His wider urbanism work – his advisory roles on UK planning, his involvement in national reviews of the built environment – meant that by the time he turned his attention seriously to Newcastle, he brought with him not just design flair but also a framework for thinking about cities as interconnected systems. He passed away in September 2025, aged 87. The work he left behind along the Tyne is no longer a collaborative effort in progress – it’s now his legacy.

QUAYSIDE NEWCASTLE UPON TYNERemaking the Quayside: Farrell’s Tyne-side Masterplan

In the early 80s, the Quaysides of Newcastle and Gateshead were pretty run down – derelict wharves, abandoned warehouses and fragmented planning frameworks were all left over from post-war redevelopment, and the riverfront felt disconnected from the rest of the city. The Tyne, once the economic engine of the North East, had become a place where people moved through rather than a destination in its own right.

The establishment of the Tyne & Wear Development Corporation in 1987 created a window of opportunity, but initial plans for a “festival shopping” district never came to fruition. It was only in 1991 that Terry Farrell & Partners’ masterplan for East Quayside was adopted. Developer AMEC (later Muse) was appointed in 1992, and building took place in phases, with the final result being largely complete by 1998.

The design was deliberately chosen to:

  • Create a stepped public realm that could tackle the dramatic level change between the city and the river
  • Use mixed-use blocks along the Tyne, with active ground floors rather than featureless office podiums
  • Frame views and vistas that celebrate the bridges and waterfront
  • Give priority to pedestrians and create public squares that tie the city’s fabric to the water’s edge

These features were a harbinger of what would a little later get labelled “place-making” – the notion that good urban design treats streets, squares and vistas with the same care that it does individual buildings. The Quayside created a template that later Newcastle architects would either follow or more likely deliberately take issue with. It’s going to be marked in 2026, the 40th anniversary of the master plan, by an exhibition at the Farrell Centre, a testament to just how enduring the project’s influence proved to be.

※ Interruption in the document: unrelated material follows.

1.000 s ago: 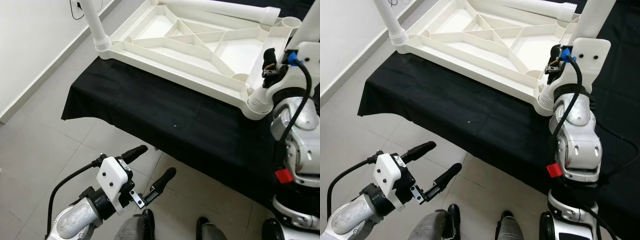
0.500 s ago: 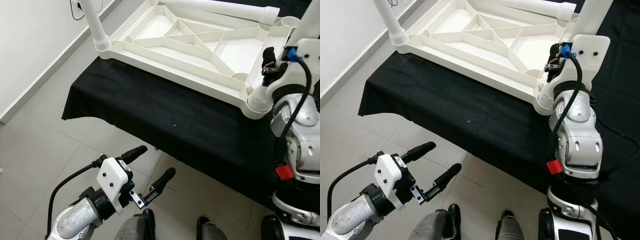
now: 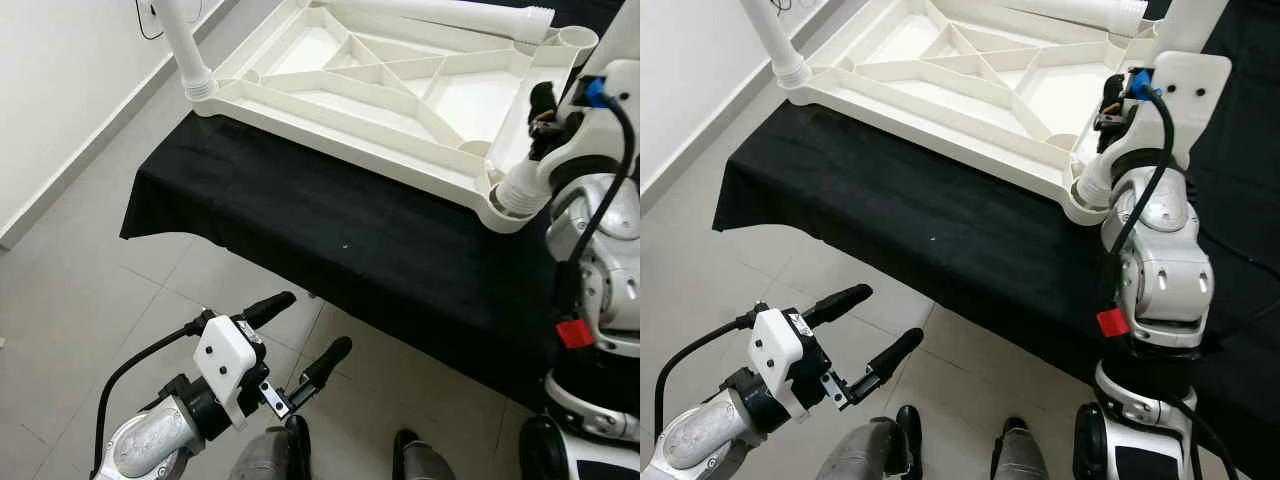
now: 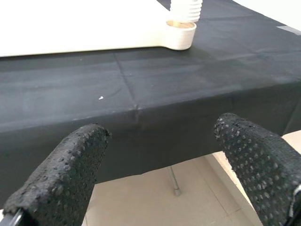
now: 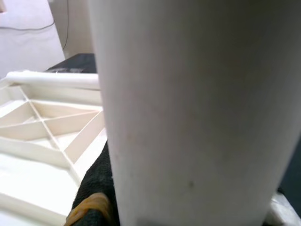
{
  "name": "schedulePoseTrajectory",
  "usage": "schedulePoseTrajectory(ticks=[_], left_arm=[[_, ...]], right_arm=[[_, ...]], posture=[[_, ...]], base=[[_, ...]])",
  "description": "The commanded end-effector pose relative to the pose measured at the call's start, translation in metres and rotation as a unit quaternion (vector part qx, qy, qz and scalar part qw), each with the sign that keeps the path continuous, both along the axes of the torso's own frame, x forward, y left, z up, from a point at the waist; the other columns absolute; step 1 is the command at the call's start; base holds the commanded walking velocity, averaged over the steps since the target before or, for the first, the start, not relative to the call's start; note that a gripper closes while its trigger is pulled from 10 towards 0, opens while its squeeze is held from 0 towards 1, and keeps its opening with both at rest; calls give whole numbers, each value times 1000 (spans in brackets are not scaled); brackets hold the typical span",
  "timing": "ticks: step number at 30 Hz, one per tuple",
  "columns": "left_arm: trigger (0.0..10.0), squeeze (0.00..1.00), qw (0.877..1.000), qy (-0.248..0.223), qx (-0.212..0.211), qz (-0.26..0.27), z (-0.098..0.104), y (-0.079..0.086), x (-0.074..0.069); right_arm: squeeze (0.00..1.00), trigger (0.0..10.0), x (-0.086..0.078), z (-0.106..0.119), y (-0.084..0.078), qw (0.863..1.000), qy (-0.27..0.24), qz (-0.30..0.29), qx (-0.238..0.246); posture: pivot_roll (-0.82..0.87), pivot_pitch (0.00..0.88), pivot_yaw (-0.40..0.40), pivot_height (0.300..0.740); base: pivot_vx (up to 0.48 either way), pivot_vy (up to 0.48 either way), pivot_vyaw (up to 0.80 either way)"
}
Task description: Building children table
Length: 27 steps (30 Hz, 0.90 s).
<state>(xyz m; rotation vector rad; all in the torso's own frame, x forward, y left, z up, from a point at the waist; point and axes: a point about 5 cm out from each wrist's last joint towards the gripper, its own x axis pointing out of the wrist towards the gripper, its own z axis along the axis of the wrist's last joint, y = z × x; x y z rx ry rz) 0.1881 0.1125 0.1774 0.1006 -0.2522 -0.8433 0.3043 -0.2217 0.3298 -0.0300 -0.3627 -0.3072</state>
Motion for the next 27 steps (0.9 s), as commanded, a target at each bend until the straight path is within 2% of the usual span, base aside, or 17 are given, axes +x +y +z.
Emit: schedulePoseTrajectory(ticks=[1, 9, 10, 13, 15, 16, 17, 18, 19, 20, 21, 22, 23, 24, 25, 26, 27], left_arm=[[10000, 0, 1000, 10, 6, -2, -6, 1, -3], [10000, 0, 1000, 12, 7, -1, -8, 1, -1], [10000, 0, 1000, 19, -1, 22, -10, 6, 10], [10000, 0, 996, 13, -23, 83, 2, 18, 41], [10000, 0, 996, 13, -23, 83, 2, 18, 41], [10000, 0, 995, -9, -30, 97, 16, 21, 52], [10000, 0, 995, -9, -30, 97, 16, 21, 52], [10000, 0, 988, -52, -74, 122, 55, 27, 72], [10000, 0, 986, -64, -89, 125, 68, 29, 77], [10000, 0, 985, -68, -97, 123, 75, 29, 80], [10000, 0, 985, -68, -97, 123, 75, 29, 80], [10000, 0, 986, -66, -110, 110, 81, 27, 80], [10000, 0, 987, -63, -125, 81, 87, 23, 78], [10000, 0, 987, -63, -125, 81, 87, 23, 78], [10000, 0, 987, -63, -146, 19, 98, 14, 70], [10000, 0, 987, -63, -146, 19, 98, 14, 70], [10000, 0, 986, -62, -153, -2, 101, 11, 66]], right_arm=[[0, 10000, -4, 6, -1, 1000, -15, -5, -3], [0, 10000, -1, 6, 5, 1000, -25, 16, 1], [0, 10000, 6, 5, 17, 997, -20, 64, -25], [0, 10000, 16, 2, 18, 995, -12, 80, -58], [0, 10000, 16, 2, 18, 995, -12, 80, -58], [0, 10000, 19, 3, 13, 995, -14, 76, -63], [0, 10000, 19, 3, 13, 995, -14, 76, -63], [0, 10000, 21, 8, 12, 986, -27, 142, -87], [0, 10000, 21, 10, 14, 978, -32, 180, -98], [0, 10000, 20, 10, 18, 971, -34, 214, -104], [0, 10000, 20, 10, 18, 971, -34, 214, -104], [0, 10000, 17, 12, 19, 962, -43, 252, -101], [0, 10000, 11, 12, 19, 946, -49, 305, -95], [0, 10000, 11, 12, 19, 946, -49, 305, -95], [0, 10000, -4, 10, 21, 903, -51, 418, -82], [0, 10000, -4, 10, 21, 903, -51, 418, -82], [0, 10000, -10, 7, 24, 885, -46, 455, -90]], posture=[[20, 321, 109, 740], [21, 310, 108, 740], [8, 253, 100, 740], [5, 225, 91, 740], [5, 225, 91, 740], [4, 198, 83, 740], [4, 198, 83, 740], [2, 148, 70, 740], [2, 148, 70, 740], [0, 143, 65, 740], [0, 143, 65, 740], [2, 132, 62, 740], [-1, 101, 54, 740], [-1, 101, 54, 740], [-5, 99, 47, 740], [-5, 99, 47, 740], [-8, 84, 44, 740]], base=[[0, 0, 0], [0, 0, 0], [0, 0, 0], [0, 0, 0], [0, 0, 0], [0, 0, 0], [0, 0, 0], [0, 0, 0], [0, 0, 0], [0, 0, 0], [0, 0, 0], [0, 0, 0], [0, 0, 0], [0, 0, 0], [0, 0, 0], [0, 0, 0], [0, 0, 0]])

The Centre for Life and the Science City Vision

The Centre for Life is another standout Farrell project, opened in 2000 on former railway land to the south of Central Station. It was part of a bigger plan called the “Science City” initiative which aimed to merge research, education, public engagement and urban regeneration into one overall vision.

Farrell’s approach to the architecture was characteristic. Rather than some grand, single, eye-catching building, he designed a cluster of buildings around a civic square – Times Square – where the Life Science Centre, laboratories, offices and public realm could all come together. And the goal was quite deliberate: he wanted families, researchers and school groups to be drawn into the same urban space, blurring the boundaries between scientific work and everyday city life.

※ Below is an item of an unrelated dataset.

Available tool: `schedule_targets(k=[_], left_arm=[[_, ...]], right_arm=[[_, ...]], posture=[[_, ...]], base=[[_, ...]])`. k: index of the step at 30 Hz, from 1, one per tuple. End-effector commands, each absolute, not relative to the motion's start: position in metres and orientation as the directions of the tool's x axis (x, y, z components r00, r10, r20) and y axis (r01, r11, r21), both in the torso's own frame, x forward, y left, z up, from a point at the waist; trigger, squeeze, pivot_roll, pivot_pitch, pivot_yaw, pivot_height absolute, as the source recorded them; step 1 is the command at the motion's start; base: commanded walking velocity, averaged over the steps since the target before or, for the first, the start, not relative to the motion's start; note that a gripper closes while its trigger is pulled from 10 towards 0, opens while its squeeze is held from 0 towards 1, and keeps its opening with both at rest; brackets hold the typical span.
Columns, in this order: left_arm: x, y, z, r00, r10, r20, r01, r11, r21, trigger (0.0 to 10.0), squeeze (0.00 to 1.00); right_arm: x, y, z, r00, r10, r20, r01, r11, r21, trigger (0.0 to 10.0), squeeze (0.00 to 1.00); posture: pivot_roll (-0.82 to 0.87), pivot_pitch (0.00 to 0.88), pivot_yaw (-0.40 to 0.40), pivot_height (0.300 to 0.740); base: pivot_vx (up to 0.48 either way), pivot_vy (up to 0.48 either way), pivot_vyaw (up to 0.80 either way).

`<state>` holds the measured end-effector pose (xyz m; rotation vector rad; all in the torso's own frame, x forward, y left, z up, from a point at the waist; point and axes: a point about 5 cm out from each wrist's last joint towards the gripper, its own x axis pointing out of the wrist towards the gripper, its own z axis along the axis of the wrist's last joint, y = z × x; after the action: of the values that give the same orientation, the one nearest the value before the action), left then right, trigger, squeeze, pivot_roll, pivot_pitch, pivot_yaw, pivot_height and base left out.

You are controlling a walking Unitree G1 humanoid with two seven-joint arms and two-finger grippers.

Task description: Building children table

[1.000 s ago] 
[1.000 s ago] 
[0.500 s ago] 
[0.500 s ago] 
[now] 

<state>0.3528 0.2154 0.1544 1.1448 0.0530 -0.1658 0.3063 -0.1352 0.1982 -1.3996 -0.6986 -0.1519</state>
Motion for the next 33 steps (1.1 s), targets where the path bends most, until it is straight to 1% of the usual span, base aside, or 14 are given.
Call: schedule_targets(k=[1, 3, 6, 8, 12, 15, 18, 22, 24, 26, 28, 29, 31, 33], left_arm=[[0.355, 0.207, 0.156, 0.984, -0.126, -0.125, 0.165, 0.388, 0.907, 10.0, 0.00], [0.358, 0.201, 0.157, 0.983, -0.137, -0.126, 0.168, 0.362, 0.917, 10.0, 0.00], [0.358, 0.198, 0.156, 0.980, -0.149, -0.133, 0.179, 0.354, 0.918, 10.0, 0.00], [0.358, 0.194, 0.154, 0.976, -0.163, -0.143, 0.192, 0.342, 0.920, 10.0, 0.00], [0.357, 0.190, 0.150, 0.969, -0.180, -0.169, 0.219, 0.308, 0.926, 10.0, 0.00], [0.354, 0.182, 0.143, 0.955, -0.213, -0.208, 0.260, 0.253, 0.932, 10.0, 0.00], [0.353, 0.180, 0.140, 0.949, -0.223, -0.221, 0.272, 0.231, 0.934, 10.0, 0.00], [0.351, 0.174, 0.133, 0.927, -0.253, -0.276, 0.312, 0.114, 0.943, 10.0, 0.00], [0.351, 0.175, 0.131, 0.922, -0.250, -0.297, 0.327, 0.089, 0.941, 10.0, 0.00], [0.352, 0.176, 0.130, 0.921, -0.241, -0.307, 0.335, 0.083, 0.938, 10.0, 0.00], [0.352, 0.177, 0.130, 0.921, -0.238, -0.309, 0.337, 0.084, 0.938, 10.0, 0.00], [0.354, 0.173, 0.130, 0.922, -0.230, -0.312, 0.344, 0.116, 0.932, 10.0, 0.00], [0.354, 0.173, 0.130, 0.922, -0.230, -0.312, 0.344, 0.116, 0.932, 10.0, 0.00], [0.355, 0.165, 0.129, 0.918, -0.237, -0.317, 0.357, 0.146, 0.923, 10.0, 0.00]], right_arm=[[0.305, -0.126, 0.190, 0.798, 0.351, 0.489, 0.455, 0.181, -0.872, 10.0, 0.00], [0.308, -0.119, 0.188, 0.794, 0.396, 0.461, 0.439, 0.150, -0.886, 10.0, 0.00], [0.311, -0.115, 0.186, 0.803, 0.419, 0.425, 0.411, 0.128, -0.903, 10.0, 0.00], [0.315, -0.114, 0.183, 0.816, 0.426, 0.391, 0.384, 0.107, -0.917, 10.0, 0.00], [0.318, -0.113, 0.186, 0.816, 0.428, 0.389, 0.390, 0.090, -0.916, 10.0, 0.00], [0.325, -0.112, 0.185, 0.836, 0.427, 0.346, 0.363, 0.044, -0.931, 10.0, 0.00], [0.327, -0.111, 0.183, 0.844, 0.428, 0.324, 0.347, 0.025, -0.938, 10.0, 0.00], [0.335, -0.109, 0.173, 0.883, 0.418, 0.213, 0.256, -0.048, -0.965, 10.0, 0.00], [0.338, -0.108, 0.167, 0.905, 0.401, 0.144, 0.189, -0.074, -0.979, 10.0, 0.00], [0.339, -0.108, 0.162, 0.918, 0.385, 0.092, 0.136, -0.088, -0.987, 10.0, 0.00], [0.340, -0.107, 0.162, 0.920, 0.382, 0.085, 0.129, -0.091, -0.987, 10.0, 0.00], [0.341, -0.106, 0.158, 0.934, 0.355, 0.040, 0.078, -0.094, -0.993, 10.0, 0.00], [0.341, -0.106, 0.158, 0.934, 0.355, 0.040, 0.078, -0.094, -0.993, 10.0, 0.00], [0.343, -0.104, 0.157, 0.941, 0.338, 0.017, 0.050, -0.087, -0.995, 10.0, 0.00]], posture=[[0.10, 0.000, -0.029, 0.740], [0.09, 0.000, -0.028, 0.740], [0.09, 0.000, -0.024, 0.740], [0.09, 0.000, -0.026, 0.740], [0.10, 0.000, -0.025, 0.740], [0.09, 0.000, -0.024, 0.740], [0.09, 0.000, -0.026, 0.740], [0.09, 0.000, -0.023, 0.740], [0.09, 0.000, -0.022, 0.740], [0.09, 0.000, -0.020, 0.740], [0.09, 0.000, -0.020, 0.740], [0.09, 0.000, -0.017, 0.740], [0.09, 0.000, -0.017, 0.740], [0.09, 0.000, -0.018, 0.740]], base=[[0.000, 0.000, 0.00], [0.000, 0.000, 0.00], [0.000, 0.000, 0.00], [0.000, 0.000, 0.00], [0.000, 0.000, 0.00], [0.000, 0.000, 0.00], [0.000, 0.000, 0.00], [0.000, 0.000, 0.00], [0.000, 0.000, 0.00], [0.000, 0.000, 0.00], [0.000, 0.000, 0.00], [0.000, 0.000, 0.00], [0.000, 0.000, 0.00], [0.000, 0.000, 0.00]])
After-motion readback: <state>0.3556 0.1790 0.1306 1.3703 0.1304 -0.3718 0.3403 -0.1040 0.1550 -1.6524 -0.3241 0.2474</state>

The project showed an impressive sensitivity to the existing built environment. It made good use of the surrounding railway infrastructure and historic fabric without trying to clear the slate and start from scratch. And in doing so, it also shifted the urban geography of Newcastle, creating a new hub of activity on land that had been on the fringes for decades.

What really made the Centre for Life a standout in Farrell’s portfolio was its social ambitions. It showed that architecture and planning could be used in tandem with economic and social policy to drive real change. The development helped to kick-start investment in adjacent areas, demonstrating that cultural and scientific programs – not just commercial office space – could be the anchor that drives urban regeneration. It remains one of the largest science centres in the country.

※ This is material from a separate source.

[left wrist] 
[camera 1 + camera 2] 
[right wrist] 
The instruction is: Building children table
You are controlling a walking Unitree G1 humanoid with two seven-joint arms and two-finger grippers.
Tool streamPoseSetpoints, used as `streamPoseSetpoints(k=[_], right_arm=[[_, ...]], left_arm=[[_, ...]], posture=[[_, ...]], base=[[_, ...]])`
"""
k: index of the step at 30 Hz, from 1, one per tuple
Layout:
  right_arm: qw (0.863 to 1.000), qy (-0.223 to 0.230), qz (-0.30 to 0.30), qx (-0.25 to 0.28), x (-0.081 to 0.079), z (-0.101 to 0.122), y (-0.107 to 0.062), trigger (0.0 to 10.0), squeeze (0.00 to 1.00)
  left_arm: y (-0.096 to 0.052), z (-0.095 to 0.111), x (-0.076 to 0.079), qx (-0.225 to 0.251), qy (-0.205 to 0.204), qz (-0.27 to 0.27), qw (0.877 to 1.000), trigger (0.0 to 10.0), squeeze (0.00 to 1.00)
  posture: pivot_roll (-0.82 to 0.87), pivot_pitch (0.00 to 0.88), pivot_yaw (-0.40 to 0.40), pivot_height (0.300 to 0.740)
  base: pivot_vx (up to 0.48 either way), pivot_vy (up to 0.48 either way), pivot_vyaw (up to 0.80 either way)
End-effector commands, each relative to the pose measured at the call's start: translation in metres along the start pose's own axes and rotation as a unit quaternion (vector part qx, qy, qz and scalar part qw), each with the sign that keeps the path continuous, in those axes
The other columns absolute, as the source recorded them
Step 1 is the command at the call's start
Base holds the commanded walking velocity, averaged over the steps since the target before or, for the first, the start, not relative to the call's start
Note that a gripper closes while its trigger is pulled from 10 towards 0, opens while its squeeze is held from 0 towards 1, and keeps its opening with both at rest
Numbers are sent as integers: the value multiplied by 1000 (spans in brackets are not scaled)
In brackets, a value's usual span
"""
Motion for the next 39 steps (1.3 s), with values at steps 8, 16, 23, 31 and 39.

Beyond Icons: Farrell’s Influence on Newcastle’s Planning Culture

Farrell’s impact on Newcastle went way beyond his own buildings though. From the 1990s onwards, he took on a growing role as a national advisor, culminating in the 2014 “Farrell Review” of architecture and the built environment in the UK. That review of architecture called for “urban rooms”, citizen engagement, conservation, mixed-use development, density and the integration of transport with development.

In Newcastle, these ideas started to take on a more practical form. His practice contributed to the master plan for Newcastle University (2004) and the extension to the Great North Museum (completed 2009) – the Great North Museum in Newcastle was, of course, designed by Terry Farrell. Local planning frameworks began to incorporate his values: public realm strategies, conservation area policies and design principles that prioritised context – the surroundings – over just trying to stick a building down in an arbitrary location.

He also consistently argued that the city is shaped as much by public conversation as by planning committees – a position that, while perhaps not entirely radical in academic circles, was genuinely influential in shaping Newcastle’s approach to development.

The question that remains is whether these planning cultures were able to survive once Farrell wasn’t so directly involved. Policy documents are one thing, but it’s quite another to have the confidence to actually enforce them.

FARRELL CENTER NEWCASTLEThe Farrell Centre (Opened 2023): A Civic Thinktank for the City

The Farrell Centre opened in Newcastle in 2023 – on 22 April to be exact, in a refurbished Grade II-listed building on Eldon Place. The £4.6 million project turned the 19th-century Claremont Buildings into a hybrid of gallery, “urban room“, research hub and public forum. And its aim is quite simple: to widen the debate on architecture and planning and get the public more engaged with these issues. The centre is partly funded by Sir Terry Farrell, who donated £1 million towards the project and, in 2018, gifted his entire archive to Newcastle University.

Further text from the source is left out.